Recorded information:
┌──

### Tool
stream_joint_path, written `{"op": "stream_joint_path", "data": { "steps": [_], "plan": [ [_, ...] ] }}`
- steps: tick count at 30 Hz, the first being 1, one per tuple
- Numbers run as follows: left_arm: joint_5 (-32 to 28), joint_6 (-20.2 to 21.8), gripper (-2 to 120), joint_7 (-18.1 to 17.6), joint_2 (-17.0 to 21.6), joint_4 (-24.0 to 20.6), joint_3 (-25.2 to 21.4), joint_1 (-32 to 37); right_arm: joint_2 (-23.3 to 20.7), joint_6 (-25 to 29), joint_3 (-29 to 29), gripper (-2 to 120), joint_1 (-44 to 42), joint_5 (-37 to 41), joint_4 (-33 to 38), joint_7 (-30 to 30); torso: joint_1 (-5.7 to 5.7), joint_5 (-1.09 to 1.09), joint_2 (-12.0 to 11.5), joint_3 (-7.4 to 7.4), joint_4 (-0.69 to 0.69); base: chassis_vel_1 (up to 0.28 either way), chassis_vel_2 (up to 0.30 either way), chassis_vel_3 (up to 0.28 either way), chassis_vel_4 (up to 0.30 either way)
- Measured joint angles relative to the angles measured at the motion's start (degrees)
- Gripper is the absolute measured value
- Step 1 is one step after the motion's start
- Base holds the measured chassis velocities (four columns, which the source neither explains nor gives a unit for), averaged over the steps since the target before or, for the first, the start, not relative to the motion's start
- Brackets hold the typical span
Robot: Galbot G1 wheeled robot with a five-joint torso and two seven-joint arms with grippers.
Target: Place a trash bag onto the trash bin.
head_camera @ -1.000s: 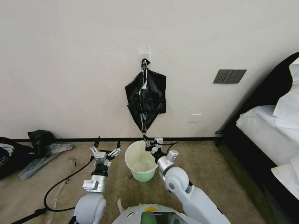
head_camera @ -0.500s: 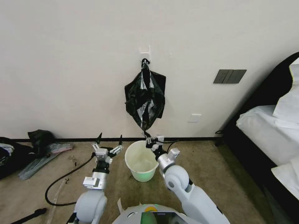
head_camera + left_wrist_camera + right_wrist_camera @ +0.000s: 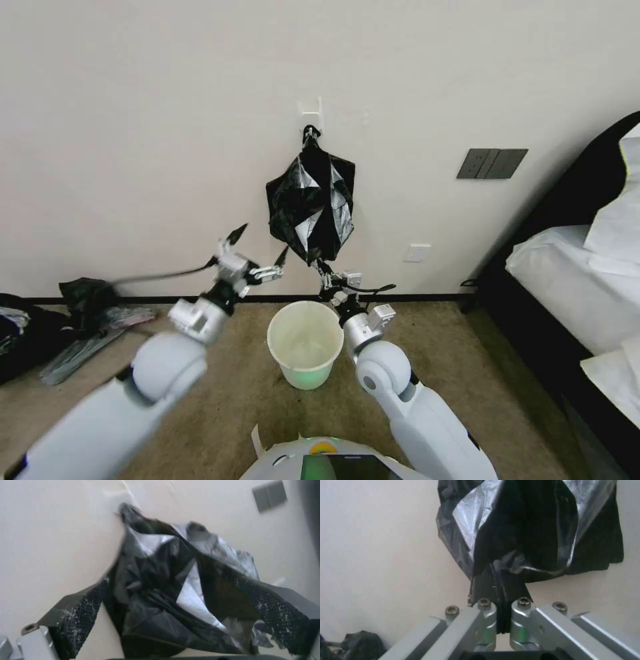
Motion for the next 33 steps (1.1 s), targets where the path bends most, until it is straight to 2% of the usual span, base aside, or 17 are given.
{"op": "stream_joint_path", "data": {
  "steps": [1, 4, 5, 7, 9, 11, 12, 13, 14, 18, 20, 22, 27, 31, 33],
  "plan": [
    [0.0, 0.0, 100, 0.0, 0.0, 0.0, 0.0, 0.0, 0.0, 0.0, 0.0, 0, 0.0, 0.0, 0.0, 0.0, 0.00, 0.00, 0.0, 0.00, 0.00, 0.000, 0.000, 0.000, 0.000],
    [-6.7, 4.0, 100, -1.9, 3.8, 3.5, 12.6, -16.8, 0.7, 0.4, 0.3, 0, -0.1, -0.7, -0.4, -0.2, 0.00, 0.01, 0.0, 0.00, -0.04, 0.000, 0.000, 0.000, 0.000],
    [-6.7, 4.0, 100, -1.9, 3.8, 3.5, 12.6, -16.8, 0.7, 0.4, 0.3, 0, -0.1, -0.7, -0.4, -0.2, 0.00, 0.01, 0.0, 0.00, -0.04, 0.000, 0.000, 0.000, 0.000],
    [-9.4, 6.0, 100, -2.6, 4.4, 5.3, 18.6, -24.3, 1.1, 0.5, 0.6, 0, -0.2, -0.8, -0.5, -0.3, 0.00, 0.00, 0.0, 0.00, -0.04, 0.000, 0.000, 0.000, 0.000],
    [-11.1, 8.0, 100, -3.5, 4.8, 7.6, 26.7, -34.0, 1.5, 0.7, 0.8, 0, -0.2, -1.2, -0.7, -0.3, 0.00, 0.01, 0.0, 0.00, -0.01, 0.000, 0.000, 0.000, 0.000],
    [-11.4, 8.5, 100, -3.6, 4.8, 8.0, 28.4, -35.9, 1.6, 0.7, 0.8, 0, -0.2, -1.4, -0.8, -0.3, 0.01, 0.01, 0.0, 0.00, -0.01, 0.000, 0.000, 0.000, 0.000],
    [-12.3, 10.0, 100, -3.9, 4.5, 9.1, 32.4, -40.3, 1.7, 0.8, 0.8, 0, -0.2, -1.7, -0.9, -0.3, 0.00, 0.01, 0.0, 0.00, -0.01, 0.000, 0.000, 0.000, 0.000],
    [-12.9, 11.0, 100, -4.1, 4.1, 9.7, 34.5, -42.5, 1.8, 0.9, 0.9, 0, -0.2, -1.9, -0.9, -0.4, 0.00, 0.01, 0.0, 0.00, -0.02, 0.000, 0.000, 0.000, 0.000],
    [-12.9, 11.0, 100, -4.1, 4.1, 9.7, 34.5, -42.5, 1.8, 0.9, 0.9, 0, -0.2, -1.9, -0.9, -0.4, 0.00, 0.01, 0.0, 0.00, -0.02, 0.000, 0.000, 0.000, 0.000],
    [-13.7, 13.7, 100, -5.0, 1.7, 12.5, 40.2, -49.1, 2.0, 1.2, 1.0, 0, -0.1, -2.1, -1.0, -0.4, 0.00, 0.01, 0.0, 0.00, -0.02, 0.000, 0.000, 0.000, 0.000],
    [-13.7, 14.2, 100, -5.1, 1.4, 12.8, 40.8, -49.8, 2.0, 1.2, 1.0, 0, -0.1, -2.2, -1.0, -0.4, 0.00, 0.01, 0.0, 0.00, -0.02, 0.000, 0.000, 0.000, 0.000],
    [-14.5, 17.7, 100, -6.1, -0.6, 14.3, 43.7, -53.5, 2.0, 1.3, 1.1, 0, -0.2, -2.2, -1.0, -0.4, 0.00, 0.01, 0.0, 0.00, -0.01, 0.000, 0.000, 0.000, 0.000],
    [-15.3, 19.8, 98, -6.7, -2.5, 15.7, 45.6, -55.9, 2.0, 1.4, 1.1, 0, -0.2, -2.2, -1.0, -0.5, 0.00, 0.01, 0.0, 0.00, -0.01, 0.000, 0.000, 0.000, 0.000],
    [-18.1, 23.2, 80, -8.1, -4.5, 16.4, 46.7, -57.6, 2.0, 1.5, 1.2, 0, -0.3, -2.2, -0.8, -0.5, 0.00, 0.02, 0.0, -0.01, -0.02, 0.000, 0.000, 0.000, 0.000],
    [-18.3, 23.8, 76, -8.3, -4.6, 16.4, 46.9, -57.7, 2.0, 1.5, 1.3, 0, -0.3, -2.1, -0.7, -0.5, 0.00, 0.02, 0.0, -0.01, -0.01, 0.000, 0.000, 0.000, 0.000]
  ]
}}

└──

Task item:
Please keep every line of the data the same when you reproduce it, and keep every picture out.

Exercise answer:
### Tool
stream_joint_path, written `{"op": "stream_joint_path", "data": { "steps": [_], "plan": [ [_, ...] ] }}`
- steps: tick count at 30 Hz, the first being 1, one per tuple
- Numbers run as follows: left_arm: joint_5 (-32 to 28), joint_6 (-20.2 to 21.8), gripper (-2 to 120), joint_7 (-18.1 to 17.6), joint_2 (-17.0 to 21.6), joint_4 (-24.0 to 20.6), joint_3 (-25.2 to 21.4), joint_1 (-32 to 37); right_arm: joint_2 (-23.3 to 20.7), joint_6 (-25 to 29), joint_3 (-29 to 29), gripper (-2 to 120), joint_1 (-44 to 42), joint_5 (-37 to 41), joint_4 (-33 to 38), joint_7 (-30 to 30); torso: joint_1 (-5.7 to 5.7), joint_5 (-1.09 to 1.09), joint_2 (-12.0 to 11.5), joint_3 (-7.4 to 7.4), joint_4 (-0.69 to 0.69); base: chassis_vel_1 (up to 0.28 either way), chassis_vel_2 (up to 0.30 either way), chassis_vel_3 (up to 0.28 either way), chassis_vel_4 (up to 0.30 either way)
- Measured joint angles relative to the angles measured at the motion's start (degrees)
- Gripper is the absolute measured value
- Step 1 is one step after the motion's start
- Base holds the measured chassis velocities (four columns, which the source neither explains nor gives a unit for), averaged over the steps since the target before or, for the first, the start, not relative to the motion's start
- Brackets hold the typical span
Robot: Galbot G1 wheeled robot with a five-joint torso and two seven-joint arms with grippers.
Target: Place a trash bag onto the trash bin.
head_camera @ -1.000s: 
head_camera @ -0.500s: 
head_camera + left_wrist_camera + right_wrist_camera @ +0.000s: 
Motion for the next 33 steps (1.1 s), targets where the path bends most, until it is straight to 2% of the usual span, base aside, or 17 are given.
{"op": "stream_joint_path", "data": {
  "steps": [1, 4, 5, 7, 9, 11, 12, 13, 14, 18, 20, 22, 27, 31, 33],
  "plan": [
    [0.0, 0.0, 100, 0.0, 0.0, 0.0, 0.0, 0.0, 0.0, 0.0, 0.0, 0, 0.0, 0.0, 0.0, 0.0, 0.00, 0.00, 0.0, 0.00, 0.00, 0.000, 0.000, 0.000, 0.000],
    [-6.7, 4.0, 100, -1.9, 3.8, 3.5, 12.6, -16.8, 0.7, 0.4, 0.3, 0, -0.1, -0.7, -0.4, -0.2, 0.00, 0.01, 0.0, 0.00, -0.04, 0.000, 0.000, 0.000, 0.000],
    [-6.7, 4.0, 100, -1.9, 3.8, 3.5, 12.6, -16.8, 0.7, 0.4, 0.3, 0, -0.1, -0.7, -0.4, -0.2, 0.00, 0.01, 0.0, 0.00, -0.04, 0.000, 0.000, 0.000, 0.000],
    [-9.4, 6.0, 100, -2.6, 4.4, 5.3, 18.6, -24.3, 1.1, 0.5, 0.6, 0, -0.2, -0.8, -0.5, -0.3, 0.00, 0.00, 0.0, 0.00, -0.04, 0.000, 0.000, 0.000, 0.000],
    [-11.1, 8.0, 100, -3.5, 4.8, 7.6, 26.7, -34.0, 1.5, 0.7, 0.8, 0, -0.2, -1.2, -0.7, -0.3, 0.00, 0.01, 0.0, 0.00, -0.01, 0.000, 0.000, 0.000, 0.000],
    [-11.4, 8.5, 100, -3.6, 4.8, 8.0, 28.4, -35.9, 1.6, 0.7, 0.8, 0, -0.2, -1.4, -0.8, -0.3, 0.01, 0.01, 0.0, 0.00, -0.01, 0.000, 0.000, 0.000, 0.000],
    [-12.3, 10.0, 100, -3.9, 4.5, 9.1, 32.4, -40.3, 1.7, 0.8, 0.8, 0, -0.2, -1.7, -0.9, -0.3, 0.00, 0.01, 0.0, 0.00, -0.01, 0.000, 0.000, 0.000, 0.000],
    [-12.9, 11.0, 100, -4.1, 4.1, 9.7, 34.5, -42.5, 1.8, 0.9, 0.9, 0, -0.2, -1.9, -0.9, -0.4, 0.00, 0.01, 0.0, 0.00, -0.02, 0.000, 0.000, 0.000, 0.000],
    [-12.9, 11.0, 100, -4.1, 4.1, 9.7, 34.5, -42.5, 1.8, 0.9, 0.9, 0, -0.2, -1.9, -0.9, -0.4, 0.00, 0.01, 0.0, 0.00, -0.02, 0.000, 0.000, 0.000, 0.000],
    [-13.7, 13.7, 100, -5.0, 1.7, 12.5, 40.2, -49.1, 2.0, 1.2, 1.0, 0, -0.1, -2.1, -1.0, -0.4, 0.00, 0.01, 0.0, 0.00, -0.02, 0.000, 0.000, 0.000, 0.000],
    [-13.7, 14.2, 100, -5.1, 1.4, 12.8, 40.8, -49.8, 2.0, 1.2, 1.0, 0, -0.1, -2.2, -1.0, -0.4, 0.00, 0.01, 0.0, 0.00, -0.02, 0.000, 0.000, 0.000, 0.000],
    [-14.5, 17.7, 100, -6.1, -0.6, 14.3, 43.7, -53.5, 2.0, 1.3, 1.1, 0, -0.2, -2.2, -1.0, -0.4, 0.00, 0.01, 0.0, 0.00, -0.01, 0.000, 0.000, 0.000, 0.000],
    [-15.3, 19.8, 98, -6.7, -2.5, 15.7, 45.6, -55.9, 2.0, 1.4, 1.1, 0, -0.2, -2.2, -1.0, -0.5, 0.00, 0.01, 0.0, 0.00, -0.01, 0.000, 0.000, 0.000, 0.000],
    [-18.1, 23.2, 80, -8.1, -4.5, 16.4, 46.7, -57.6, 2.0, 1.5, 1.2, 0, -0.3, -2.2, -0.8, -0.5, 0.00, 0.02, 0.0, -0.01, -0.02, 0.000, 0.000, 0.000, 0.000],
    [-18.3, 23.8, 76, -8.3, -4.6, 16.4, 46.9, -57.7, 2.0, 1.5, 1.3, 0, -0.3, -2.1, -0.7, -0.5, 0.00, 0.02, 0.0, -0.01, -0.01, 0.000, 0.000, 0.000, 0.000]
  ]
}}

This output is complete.